The lines from the start of the data up to and including the one with "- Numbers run" should be returned exactly, and nothing else.

##########

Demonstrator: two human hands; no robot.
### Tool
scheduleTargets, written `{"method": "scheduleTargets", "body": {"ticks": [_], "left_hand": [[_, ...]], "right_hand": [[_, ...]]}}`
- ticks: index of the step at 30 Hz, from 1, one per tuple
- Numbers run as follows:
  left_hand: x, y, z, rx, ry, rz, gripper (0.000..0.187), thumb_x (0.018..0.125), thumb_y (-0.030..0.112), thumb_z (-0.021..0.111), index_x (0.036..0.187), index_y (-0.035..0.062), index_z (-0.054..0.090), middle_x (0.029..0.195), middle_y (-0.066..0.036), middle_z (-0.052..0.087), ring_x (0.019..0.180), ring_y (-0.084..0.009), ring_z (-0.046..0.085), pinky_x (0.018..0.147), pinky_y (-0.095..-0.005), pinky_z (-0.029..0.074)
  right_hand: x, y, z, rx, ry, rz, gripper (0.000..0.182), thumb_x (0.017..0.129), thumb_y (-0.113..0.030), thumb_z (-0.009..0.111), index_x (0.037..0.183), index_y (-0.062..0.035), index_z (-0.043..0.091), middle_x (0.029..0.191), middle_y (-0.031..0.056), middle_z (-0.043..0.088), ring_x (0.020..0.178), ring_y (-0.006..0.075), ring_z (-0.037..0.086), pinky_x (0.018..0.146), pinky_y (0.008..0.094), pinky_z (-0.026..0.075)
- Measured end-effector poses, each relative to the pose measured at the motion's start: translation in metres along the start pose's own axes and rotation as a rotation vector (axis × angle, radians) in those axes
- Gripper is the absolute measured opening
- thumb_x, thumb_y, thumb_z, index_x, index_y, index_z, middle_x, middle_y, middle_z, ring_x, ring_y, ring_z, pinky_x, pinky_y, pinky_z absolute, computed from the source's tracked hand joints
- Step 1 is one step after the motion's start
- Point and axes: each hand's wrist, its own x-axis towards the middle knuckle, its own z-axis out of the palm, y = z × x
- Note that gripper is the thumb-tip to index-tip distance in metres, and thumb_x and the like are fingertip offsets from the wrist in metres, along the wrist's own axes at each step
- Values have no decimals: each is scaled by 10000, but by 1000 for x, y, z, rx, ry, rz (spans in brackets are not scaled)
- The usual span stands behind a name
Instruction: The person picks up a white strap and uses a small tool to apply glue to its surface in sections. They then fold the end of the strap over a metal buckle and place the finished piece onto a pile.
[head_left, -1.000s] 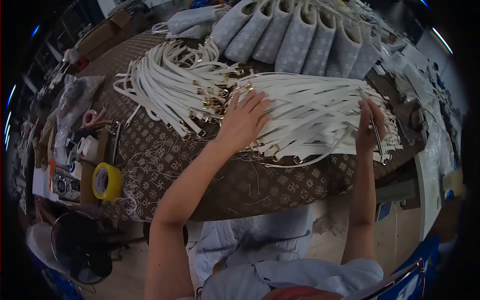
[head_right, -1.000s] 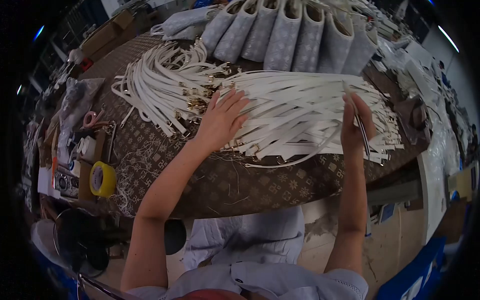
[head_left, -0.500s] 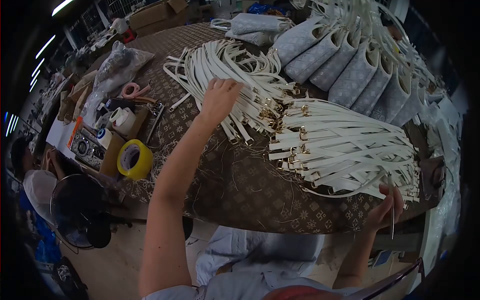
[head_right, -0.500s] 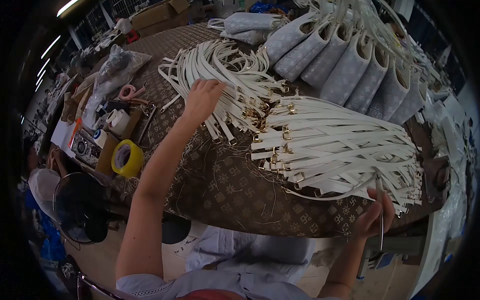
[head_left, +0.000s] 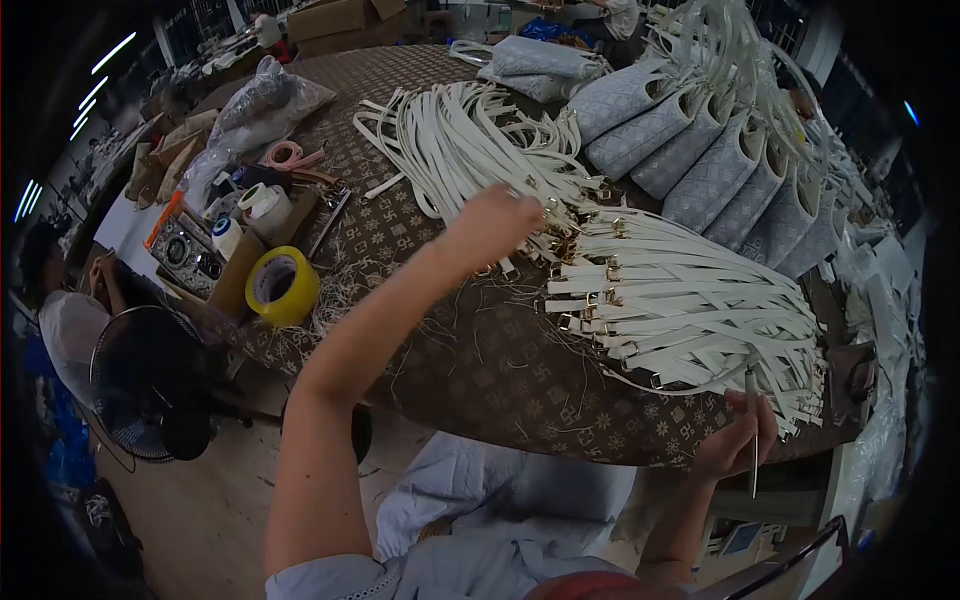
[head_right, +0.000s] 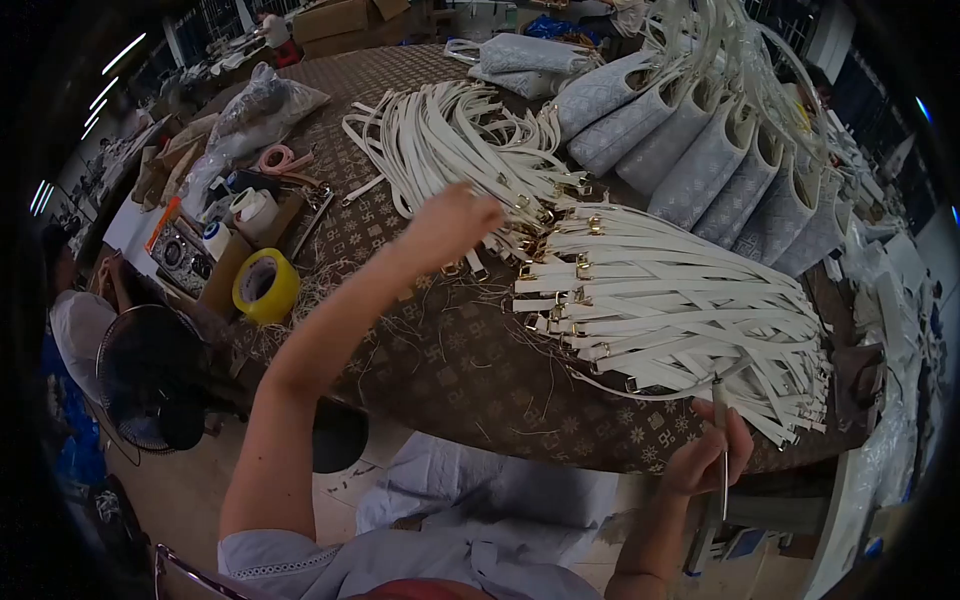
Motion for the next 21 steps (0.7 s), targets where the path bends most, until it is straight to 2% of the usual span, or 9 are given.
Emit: {"method": "scheduleTargets", "body": {"ticks": [2,5,8,10,14,15,17,19,21], "left_hand": [[-19,67,-24,-241,-238,9,170,874,259,533,849,96,577,701,-143,606,789,-328,623,671,-454,502],[-55,137,-22,-541,-106,352,143,851,216,542,847,74,523,737,-104,583,684,-301,612,571,-399,489],[-74,183,-28,-683,64,414,146,836,198,553,834,66,489,750,-80,571,664,-267,610,526,-370,475],[-79,195,-32,-678,71,474,161,831,204,561,815,69,476,767,-80,575,655,-238,610,489,-352,458],[-94,164,-52,-528,32,376,257,863,321,575,780,96,483,596,-43,527,538,-235,577,446,-340,431],[-101,147,-58,-467,149,308,294,848,365,602,735,114,500,530,-28,498,483,-245,550,440,-338,430],[-117,102,-72,-276,254,180,303,822,374,634,684,120,543,548,-31,529,471,-245,547,437,-337,430],[-139,59,-99,-101,270,-34,295,794,359,676,651,118,583,543,-34,550,472,-240,555,445,-334,431],[-161,28,-111,-27,315,-205,275,770,341,708,647,120,600,547,-35,569,482,-231,573,454,-331,429]], "right_hand": [[-1,-10,16,19,3,-38,283,941,-188,474,1111,38,494,831,171,635,735,231,629,709,346,507],[-6,-27,42,-23,75,-147,255,946,-159,461,1085,51,501,827,178,630,710,235,625,663,319,513],[-20,-29,44,-44,10,-102,268,948,-165,487,1093,57,526,819,153,622,680,198,601,627,280,502],[-34,-25,23,-171,-1,117,291,953,-171,511,1113,68,548,820,117,621,674,145,573,583,253,468],[-8,-27,-16,-375,114,171,296,953,-176,522,1136,52,567,807,88,605,658,109,545,567,220,447],[0,-25,-30,-400,136,114,283,952,-170,527,1122,50,577,807,85,603,616,108,490,542,225,419],[8,-25,-45,-418,157,60,270,950,-164,531,1108,48,588,806,81,601,574,106,435,516,230,391],[9,-26,-52,-621,178,-58,279,950,-170,536,1113,48,595,850,91,618,600,112,475,526,231,413],[-1,-20,-44,-629,146,-33,284,946,-175,545,1115,47,598,872,94,626,615,119,495,541,229,431]]}}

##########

Written reply:
Demonstrator: two human hands; no robot.
### Tool
scheduleTargets, written `{"method": "scheduleTargets", "body": {"ticks": [_], "left_hand": [[_, ...]], "right_hand": [[_, ...]]}}`
- ticks: index of the step at 30 Hz, from 1, one per tuple
- Numbers run as follows:

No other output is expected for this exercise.